Dangote sugar, a division of the Dangote conglomerate, experienced a decline in its revenue by 2.24 percent, from N80.4 billion recorded in half year 2018 to N78.6 billion in the half year of 2019. Its gross profit dropped by 8.19 percent to N21.3 billion from N23.2 billion, though profit after tax grew marginally to N12.8 billion in 2019 from N12.7 billion in 2018.
PZ Cussons is also facing tough times with series of losses.
Portland Paints’ three months to June 2019 fell to N207.34 million from N319.23 million, as profit from operations crashed from N95.2 million to N5.4 million, according to the company’s unaudited financial report for the period ended June 2019.
This is coming on the heels of the imminent African Continental Free Trade Area (AfCFTA).
Today, Nigeria’s most comprehensive and ambitious industrial plan has been left in the shelves of his ministry to gather dust five years after it was launched in 2014.
The five-year plan was conceived and prepared by Nigerian experts, the United Nations Industrial Development Organisation (UNIDO) and several technical partners with a view to building a resilient manufacturing sector that would drive jobs, generate wealth, diversify the economy, substitute imports, boost exports, and broaden the tax base in three to five years.
But this plan will end next year in the shelves, with most of its parts unexecuted.
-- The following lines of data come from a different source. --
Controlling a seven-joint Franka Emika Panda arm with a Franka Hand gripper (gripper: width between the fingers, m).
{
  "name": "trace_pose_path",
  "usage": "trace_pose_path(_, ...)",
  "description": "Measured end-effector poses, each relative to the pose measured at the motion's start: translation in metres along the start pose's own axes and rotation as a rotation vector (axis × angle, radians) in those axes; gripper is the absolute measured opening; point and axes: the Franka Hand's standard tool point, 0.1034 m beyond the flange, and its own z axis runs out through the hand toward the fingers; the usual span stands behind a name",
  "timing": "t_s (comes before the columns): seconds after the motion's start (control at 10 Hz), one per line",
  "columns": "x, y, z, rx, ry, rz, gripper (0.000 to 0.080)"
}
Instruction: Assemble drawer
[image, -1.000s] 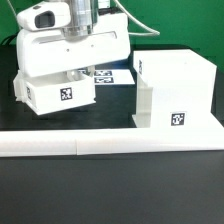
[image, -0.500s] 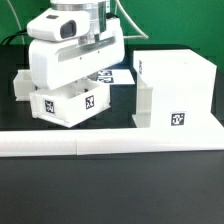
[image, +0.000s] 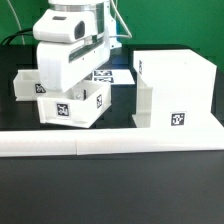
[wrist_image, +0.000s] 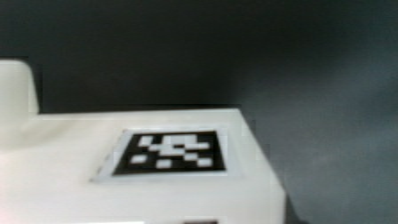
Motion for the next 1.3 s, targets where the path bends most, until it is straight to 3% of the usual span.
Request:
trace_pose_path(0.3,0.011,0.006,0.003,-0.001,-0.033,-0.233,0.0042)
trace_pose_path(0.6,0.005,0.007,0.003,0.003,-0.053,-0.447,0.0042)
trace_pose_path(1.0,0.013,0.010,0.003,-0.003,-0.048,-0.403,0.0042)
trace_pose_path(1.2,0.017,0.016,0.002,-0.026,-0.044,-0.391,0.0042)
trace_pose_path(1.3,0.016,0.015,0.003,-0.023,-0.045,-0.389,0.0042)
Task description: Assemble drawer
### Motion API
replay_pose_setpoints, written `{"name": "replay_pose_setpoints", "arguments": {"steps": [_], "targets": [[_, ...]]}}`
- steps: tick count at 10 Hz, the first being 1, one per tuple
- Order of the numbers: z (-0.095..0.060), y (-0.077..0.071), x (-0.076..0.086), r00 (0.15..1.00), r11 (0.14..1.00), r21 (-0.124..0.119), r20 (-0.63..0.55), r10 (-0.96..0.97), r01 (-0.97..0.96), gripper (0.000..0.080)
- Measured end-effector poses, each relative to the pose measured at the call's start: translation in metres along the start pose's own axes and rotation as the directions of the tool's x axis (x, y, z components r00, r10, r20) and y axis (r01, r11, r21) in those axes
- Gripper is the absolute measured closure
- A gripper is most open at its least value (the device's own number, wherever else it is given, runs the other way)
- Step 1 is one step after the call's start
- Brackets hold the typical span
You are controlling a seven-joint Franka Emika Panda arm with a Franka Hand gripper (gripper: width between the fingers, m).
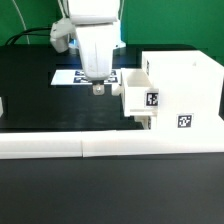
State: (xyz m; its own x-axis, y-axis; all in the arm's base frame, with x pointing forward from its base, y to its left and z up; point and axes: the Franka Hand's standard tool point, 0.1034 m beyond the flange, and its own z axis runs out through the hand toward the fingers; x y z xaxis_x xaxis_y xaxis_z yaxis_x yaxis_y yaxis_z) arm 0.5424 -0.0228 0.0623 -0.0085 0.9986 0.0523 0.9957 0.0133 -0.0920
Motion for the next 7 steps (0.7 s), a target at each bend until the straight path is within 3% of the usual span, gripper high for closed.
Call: {"name": "replay_pose_setpoints", "arguments": {"steps": [5,7], "targets": [[0.0,0.018,0.043,0.998,0.998,-0.016,-0.012,0.054,-0.054,0.0151],[0.0,0.02,0.048,0.997,0.997,-0.018,-0.011,0.077,-0.077,0.0151]]}}
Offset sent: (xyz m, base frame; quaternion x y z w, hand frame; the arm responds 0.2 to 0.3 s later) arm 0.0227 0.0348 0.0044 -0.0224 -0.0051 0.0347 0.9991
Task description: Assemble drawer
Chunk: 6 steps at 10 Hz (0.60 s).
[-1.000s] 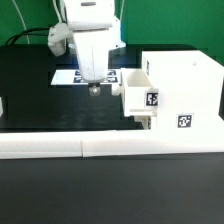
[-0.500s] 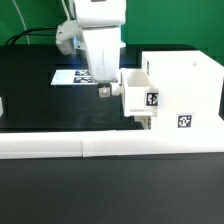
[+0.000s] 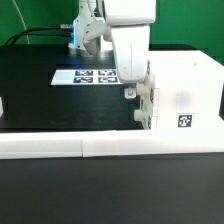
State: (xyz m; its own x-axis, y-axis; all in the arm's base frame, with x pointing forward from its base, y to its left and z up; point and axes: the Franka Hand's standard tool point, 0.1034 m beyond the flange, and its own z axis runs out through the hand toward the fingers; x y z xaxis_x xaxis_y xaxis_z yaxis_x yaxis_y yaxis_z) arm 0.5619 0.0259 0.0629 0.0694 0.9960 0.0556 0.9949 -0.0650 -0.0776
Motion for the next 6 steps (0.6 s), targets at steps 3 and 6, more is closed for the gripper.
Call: {"name": "replay_pose_setpoints", "arguments": {"steps": [3,6], "targets": [[0.0,-0.003,-0.006,1.0,1.0,0.002,0.002,0.017,-0.017,0.0151],[-0.003,-0.026,-0.046,0.998,0.998,-0.015,0.022,0.065,-0.065,0.0151]]}}
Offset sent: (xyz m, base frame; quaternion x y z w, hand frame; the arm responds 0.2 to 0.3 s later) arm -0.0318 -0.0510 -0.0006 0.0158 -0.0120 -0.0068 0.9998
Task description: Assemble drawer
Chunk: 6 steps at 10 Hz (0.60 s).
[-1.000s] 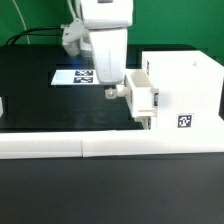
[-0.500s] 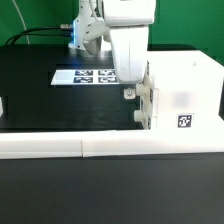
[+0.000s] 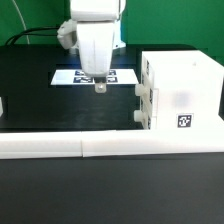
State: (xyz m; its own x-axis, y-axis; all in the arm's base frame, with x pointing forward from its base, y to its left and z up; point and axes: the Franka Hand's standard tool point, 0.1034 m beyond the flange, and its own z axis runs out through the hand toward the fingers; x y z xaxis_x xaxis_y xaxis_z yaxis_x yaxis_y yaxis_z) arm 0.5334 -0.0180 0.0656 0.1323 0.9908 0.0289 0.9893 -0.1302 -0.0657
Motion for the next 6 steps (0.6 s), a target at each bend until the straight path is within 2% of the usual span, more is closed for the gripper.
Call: {"name": "replay_pose_setpoints", "arguments": {"steps": [1,2,3,6], "targets": [[-0.0045,-0.0035,-0.0002,0.999,0.999,-0.018,0.001,0.032,-0.032,0.0151],[-0.0052,-0.0041,0.0058,0.997,0.995,-0.049,-0.004,0.081,-0.081,0.0151],[-0.0033,-0.0062,0.0097,0.997,0.995,-0.057,-0.005,0.077,-0.078,0.0151],[-0.0032,-0.0059,0.0068,0.997,0.995,-0.054,-0.004,0.08,-0.08,0.0151]]}}
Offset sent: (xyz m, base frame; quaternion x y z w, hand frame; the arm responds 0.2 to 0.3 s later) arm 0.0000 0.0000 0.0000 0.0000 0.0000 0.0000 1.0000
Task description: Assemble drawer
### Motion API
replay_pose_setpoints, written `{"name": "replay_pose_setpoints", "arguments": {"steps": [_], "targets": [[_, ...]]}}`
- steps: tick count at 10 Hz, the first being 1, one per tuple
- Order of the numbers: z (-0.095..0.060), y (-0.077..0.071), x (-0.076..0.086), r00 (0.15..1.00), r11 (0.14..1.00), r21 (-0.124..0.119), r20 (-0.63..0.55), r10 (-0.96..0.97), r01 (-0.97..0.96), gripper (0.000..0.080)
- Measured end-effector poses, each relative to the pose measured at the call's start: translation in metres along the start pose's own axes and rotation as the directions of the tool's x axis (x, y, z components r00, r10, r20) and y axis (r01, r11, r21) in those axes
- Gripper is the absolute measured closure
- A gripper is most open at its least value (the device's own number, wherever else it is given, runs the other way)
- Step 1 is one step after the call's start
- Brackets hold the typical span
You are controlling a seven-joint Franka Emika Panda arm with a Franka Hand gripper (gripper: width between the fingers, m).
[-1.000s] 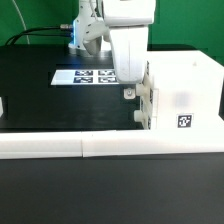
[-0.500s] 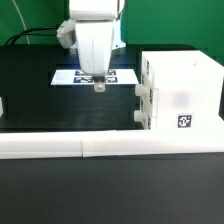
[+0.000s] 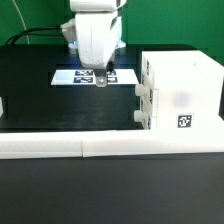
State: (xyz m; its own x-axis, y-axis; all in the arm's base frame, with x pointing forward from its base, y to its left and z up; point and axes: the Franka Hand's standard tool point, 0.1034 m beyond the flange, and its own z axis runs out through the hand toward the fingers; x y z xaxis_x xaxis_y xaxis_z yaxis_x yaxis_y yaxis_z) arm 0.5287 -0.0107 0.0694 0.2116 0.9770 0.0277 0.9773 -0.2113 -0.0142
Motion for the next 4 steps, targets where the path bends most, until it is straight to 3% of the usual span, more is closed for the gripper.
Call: {"name": "replay_pose_setpoints", "arguments": {"steps": [4], "targets": [[0.0001,0.0,-0.0001,1.0,1.0,0.0,0.0,0.0,0.0,0.0151]]}}
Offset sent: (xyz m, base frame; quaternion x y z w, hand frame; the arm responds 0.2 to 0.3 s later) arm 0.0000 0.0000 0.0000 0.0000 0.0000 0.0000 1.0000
“We are sure that there is a need to review of the industrial plan, assess the level of achievement of the plan and project for the next five years,” Mansur Ahmed, president of the Manufacturers Association of Nigeria (MAN), told BusinessDay on the phone.
“There are areas where the plans have not met expectations in terms of today’s realities and we have to review it to make it more realistic for today’s situation,” he further said.
Will Adebayo review or implement the NIRP? Manufacturers expect him to start work on local industries as time ticks fast.